I believe that the takeaway is to measure and analyze continuously when you can.* You preserve variance (differences among all participants in a research sample, even if those differences are small) when you measure continuously, and you lose it when you turn continuous data into dichotomous data (e.g., grouping people into “above the cutoff” vs. “below the cutoff”). Variance means statistical power, or the probability of detecting an effect if it is actually there. Reducing variance is like turning down the brightness of your flashlight - you might find what you’re looking for, but it’s a lot less likely.
What does this all mean for app development?
Engagement is a really tricky concept. There is no single, clean way to measure it. Even if we were to settle on one indicator - say, the number of app sessions a user engages in - time is always there to make things more complicated:
Is it just the total number of sessions a user engages in? Over what time period? Does the length of the session matter? Do users who engage very frequently over the first few weeks do better? Is there an optimal number of sessions per week? Is there an optimal time of day? Should users engage in many short sessions, or fewer long sessions?
It’s also important to consider whether the indicator itself is inherently important to mental health outcomes or whether it’s acting as a proxy for something else.** We might assume that someone who engages in more sessions is more motivated to learn to improve their mental health, or is finding more success with the therapeutic techniques - or perhaps they are more distractible and they leave and return to the app more frequently.

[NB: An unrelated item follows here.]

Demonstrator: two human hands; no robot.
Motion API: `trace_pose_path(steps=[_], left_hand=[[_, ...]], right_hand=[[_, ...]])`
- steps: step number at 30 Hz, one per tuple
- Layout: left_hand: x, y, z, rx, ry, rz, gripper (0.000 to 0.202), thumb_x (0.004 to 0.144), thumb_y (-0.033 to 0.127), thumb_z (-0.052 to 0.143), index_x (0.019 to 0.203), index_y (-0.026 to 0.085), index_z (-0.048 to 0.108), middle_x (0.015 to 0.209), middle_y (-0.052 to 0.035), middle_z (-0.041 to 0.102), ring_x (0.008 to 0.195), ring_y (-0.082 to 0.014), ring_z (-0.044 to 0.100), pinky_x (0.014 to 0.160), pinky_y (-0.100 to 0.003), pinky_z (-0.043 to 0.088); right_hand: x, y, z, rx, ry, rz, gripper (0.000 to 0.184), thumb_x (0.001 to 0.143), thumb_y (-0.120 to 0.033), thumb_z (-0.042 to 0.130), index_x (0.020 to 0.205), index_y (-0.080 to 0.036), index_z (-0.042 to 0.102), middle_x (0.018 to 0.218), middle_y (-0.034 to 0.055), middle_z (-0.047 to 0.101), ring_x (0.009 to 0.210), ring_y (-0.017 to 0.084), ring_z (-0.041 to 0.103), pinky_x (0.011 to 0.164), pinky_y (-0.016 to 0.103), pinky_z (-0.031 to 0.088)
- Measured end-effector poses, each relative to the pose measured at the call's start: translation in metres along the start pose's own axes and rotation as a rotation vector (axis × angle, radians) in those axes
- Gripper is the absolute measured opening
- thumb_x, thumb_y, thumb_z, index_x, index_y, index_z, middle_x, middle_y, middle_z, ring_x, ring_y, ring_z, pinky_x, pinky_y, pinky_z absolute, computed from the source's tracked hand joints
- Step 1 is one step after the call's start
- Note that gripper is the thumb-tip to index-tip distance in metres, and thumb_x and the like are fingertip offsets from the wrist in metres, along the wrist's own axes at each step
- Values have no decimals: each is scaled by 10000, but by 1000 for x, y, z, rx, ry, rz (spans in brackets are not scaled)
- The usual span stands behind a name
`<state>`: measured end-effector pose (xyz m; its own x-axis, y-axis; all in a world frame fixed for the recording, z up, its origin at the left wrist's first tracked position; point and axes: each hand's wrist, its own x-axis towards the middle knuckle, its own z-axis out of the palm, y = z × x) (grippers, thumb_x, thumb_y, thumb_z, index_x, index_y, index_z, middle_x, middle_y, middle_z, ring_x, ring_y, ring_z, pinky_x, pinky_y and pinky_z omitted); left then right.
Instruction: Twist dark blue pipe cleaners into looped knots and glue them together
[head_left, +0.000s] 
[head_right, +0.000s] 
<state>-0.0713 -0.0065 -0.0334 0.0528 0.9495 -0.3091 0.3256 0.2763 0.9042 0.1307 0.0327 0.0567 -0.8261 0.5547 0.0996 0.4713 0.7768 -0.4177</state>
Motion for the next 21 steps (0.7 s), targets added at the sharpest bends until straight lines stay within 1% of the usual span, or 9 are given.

At the meta-analytic level, the research community is still figuring out standardization of engagement metrics. At the app level, however, all this complexity suggests the deep importance of collaboration among research, clinical, design, and engineering teammates long before launch. Which metrics do we need to collect in order to reveal the efficacy of the app? What does “efficacy” mean for this app? Which metrics are way too time-, space-, effort-intensive to capture on the engineering side? What needs to be user self-report vs. objective app data? Who knows the right statistical approach to take full advantage of the data at hand? All of these questions are important, and they’re much harder to properly answer after the app is in users’ hands.
*Yes, the percentage of users who completed the program is continuous, but completed vs. not completed still misses out on valuable variance.
**All the engagement indicators discussed so far are more behavioral - we haven’t even touched self-reported cognitive or emotional engagement yet!